» **The task**: In the entries that follow, find the line containing "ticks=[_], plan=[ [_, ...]", then output exactly every line from the first through that one.

» **Information given**:

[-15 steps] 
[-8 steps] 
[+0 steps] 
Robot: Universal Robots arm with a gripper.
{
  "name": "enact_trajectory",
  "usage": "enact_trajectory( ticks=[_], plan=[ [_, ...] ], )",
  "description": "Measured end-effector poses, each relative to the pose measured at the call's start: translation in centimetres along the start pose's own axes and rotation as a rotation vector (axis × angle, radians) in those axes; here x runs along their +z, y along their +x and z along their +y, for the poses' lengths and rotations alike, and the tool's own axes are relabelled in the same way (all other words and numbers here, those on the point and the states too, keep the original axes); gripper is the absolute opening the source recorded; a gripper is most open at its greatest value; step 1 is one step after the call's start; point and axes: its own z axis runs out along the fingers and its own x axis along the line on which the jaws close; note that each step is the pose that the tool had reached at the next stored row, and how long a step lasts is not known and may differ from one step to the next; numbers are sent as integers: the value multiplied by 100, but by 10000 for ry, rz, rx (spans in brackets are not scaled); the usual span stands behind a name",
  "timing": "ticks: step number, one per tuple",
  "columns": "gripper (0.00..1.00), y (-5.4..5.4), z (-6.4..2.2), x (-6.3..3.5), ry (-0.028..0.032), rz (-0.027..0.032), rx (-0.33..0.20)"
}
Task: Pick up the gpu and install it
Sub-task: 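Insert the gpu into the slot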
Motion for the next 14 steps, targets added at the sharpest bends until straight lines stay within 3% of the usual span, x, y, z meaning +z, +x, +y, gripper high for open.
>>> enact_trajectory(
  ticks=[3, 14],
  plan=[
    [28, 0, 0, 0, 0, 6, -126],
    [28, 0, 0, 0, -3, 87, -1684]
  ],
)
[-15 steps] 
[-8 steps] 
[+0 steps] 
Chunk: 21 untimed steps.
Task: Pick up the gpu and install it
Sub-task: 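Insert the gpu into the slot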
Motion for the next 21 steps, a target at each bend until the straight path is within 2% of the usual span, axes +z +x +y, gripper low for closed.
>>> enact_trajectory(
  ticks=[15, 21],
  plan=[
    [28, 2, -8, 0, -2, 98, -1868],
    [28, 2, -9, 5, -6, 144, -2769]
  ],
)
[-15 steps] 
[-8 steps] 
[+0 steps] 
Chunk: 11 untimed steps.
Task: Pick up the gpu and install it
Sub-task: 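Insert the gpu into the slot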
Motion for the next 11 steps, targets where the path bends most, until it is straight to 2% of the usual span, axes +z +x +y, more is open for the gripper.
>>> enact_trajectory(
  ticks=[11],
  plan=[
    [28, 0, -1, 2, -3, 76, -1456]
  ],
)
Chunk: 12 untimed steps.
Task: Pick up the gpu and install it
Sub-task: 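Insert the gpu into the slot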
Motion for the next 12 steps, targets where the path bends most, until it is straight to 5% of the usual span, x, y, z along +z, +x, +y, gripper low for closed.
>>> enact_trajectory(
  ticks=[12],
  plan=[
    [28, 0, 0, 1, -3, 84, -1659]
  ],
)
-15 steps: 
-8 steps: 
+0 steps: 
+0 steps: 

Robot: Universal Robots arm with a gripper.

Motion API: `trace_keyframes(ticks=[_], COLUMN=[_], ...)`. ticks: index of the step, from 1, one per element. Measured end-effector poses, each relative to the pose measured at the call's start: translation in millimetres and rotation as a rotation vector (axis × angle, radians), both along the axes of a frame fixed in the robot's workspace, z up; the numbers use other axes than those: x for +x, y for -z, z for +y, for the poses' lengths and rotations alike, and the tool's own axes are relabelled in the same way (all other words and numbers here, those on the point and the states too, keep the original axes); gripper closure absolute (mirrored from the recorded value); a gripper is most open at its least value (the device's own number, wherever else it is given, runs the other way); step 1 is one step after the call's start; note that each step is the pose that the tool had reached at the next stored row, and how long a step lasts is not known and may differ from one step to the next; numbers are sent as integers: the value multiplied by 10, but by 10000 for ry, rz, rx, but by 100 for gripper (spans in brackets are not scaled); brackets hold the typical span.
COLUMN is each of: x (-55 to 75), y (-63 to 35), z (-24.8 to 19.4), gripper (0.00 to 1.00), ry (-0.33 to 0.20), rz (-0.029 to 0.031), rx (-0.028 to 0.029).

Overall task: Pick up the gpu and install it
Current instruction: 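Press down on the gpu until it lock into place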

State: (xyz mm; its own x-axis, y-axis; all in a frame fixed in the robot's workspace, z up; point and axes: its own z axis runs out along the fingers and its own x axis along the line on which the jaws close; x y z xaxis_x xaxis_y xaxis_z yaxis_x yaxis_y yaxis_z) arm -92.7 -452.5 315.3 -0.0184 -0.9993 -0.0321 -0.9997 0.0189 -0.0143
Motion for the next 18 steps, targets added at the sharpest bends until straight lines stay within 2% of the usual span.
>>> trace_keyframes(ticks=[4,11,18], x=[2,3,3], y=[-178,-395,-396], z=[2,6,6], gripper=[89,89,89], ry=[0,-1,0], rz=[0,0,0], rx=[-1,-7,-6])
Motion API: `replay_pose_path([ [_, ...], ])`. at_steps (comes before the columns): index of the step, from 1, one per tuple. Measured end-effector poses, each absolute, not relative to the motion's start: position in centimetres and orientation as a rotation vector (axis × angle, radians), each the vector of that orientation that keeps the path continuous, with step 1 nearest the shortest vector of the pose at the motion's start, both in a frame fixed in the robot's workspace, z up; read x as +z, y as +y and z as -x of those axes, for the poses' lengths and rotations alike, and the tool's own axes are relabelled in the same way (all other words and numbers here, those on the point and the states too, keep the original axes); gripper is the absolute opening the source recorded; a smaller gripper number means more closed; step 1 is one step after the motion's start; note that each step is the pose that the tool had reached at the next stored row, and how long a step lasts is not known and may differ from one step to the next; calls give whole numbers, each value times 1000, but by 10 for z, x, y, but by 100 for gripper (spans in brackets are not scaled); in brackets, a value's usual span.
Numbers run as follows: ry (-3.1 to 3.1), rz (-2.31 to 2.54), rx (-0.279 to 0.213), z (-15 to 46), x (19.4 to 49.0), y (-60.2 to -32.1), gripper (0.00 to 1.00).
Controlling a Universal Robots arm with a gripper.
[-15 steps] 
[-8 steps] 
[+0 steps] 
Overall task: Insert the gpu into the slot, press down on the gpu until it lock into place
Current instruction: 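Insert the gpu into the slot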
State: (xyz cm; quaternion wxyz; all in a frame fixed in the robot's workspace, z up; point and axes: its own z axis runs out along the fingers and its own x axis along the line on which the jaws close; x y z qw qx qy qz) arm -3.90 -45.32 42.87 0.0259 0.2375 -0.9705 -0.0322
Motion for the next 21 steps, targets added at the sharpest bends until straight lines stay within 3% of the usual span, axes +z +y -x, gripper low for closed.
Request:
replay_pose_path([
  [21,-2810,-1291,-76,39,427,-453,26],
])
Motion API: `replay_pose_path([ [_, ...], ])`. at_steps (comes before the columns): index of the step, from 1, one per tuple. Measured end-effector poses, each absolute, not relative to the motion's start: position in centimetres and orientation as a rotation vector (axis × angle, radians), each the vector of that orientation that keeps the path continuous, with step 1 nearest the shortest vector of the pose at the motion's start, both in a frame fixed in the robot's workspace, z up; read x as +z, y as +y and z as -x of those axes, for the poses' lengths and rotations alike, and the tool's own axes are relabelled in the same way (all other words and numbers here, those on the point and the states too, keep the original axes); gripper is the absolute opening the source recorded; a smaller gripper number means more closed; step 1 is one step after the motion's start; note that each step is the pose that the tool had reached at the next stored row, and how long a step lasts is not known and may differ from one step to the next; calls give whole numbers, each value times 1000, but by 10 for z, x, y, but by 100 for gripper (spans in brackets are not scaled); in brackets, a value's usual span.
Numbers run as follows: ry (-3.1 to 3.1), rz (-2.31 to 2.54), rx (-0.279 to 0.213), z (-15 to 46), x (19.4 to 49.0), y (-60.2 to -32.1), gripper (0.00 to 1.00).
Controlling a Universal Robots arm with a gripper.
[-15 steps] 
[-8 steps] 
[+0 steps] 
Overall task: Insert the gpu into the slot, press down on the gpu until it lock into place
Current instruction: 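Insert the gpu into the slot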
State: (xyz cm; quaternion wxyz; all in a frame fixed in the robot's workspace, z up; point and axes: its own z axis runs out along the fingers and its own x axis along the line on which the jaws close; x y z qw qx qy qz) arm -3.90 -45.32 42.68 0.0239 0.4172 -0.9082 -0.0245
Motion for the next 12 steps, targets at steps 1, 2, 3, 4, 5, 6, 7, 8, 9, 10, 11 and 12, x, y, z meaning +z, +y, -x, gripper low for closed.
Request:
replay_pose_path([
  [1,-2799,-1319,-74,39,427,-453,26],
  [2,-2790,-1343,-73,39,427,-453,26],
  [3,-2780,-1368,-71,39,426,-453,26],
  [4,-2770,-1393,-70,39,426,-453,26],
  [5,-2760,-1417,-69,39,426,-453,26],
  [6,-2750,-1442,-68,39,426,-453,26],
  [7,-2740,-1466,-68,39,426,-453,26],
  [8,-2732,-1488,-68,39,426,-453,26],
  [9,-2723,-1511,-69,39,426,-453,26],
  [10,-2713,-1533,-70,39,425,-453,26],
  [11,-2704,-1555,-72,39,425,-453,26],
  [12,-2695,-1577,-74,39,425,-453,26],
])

» **Task answer**:
[-15 steps] 
[-8 steps] 
[+0 steps] 
Robot: Universal Robots arm with a gripper.
{
  "name": "enact_trajectory",
  "usage": "enact_trajectory( ticks=[_], plan=[ [_, ...] ], )",

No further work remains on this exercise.